Work instruction:
Please transcribe the data that follows exactly as given, leaving out every picture.

Exercise data:

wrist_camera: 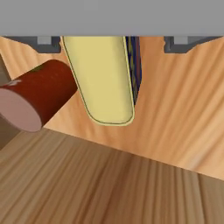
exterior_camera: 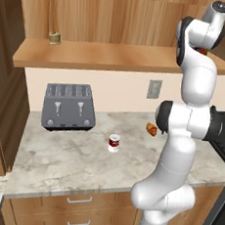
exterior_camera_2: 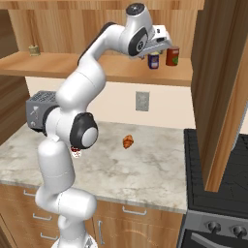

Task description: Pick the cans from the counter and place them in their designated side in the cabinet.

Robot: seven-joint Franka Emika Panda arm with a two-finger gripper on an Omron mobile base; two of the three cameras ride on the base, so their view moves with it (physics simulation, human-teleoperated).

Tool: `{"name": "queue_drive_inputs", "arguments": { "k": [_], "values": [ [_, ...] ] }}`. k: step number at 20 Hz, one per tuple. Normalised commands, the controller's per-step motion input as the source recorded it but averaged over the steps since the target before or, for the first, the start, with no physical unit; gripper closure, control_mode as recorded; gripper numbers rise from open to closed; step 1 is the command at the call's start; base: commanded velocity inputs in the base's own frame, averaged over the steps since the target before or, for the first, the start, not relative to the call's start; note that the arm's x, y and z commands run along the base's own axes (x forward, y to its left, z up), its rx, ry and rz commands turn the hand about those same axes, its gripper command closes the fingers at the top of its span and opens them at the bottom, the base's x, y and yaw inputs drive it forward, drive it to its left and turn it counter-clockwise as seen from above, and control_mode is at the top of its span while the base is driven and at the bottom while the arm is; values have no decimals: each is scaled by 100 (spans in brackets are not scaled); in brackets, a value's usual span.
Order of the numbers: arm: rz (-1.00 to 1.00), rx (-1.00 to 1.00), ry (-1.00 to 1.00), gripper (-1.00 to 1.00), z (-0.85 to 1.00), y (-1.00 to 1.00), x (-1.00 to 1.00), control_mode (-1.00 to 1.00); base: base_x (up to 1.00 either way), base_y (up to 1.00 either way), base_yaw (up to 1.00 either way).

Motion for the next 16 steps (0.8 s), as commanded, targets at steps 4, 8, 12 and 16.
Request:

Final answer:
wrist_camera: 
exterior_camera: 
exterior_camera_2: 

Task description: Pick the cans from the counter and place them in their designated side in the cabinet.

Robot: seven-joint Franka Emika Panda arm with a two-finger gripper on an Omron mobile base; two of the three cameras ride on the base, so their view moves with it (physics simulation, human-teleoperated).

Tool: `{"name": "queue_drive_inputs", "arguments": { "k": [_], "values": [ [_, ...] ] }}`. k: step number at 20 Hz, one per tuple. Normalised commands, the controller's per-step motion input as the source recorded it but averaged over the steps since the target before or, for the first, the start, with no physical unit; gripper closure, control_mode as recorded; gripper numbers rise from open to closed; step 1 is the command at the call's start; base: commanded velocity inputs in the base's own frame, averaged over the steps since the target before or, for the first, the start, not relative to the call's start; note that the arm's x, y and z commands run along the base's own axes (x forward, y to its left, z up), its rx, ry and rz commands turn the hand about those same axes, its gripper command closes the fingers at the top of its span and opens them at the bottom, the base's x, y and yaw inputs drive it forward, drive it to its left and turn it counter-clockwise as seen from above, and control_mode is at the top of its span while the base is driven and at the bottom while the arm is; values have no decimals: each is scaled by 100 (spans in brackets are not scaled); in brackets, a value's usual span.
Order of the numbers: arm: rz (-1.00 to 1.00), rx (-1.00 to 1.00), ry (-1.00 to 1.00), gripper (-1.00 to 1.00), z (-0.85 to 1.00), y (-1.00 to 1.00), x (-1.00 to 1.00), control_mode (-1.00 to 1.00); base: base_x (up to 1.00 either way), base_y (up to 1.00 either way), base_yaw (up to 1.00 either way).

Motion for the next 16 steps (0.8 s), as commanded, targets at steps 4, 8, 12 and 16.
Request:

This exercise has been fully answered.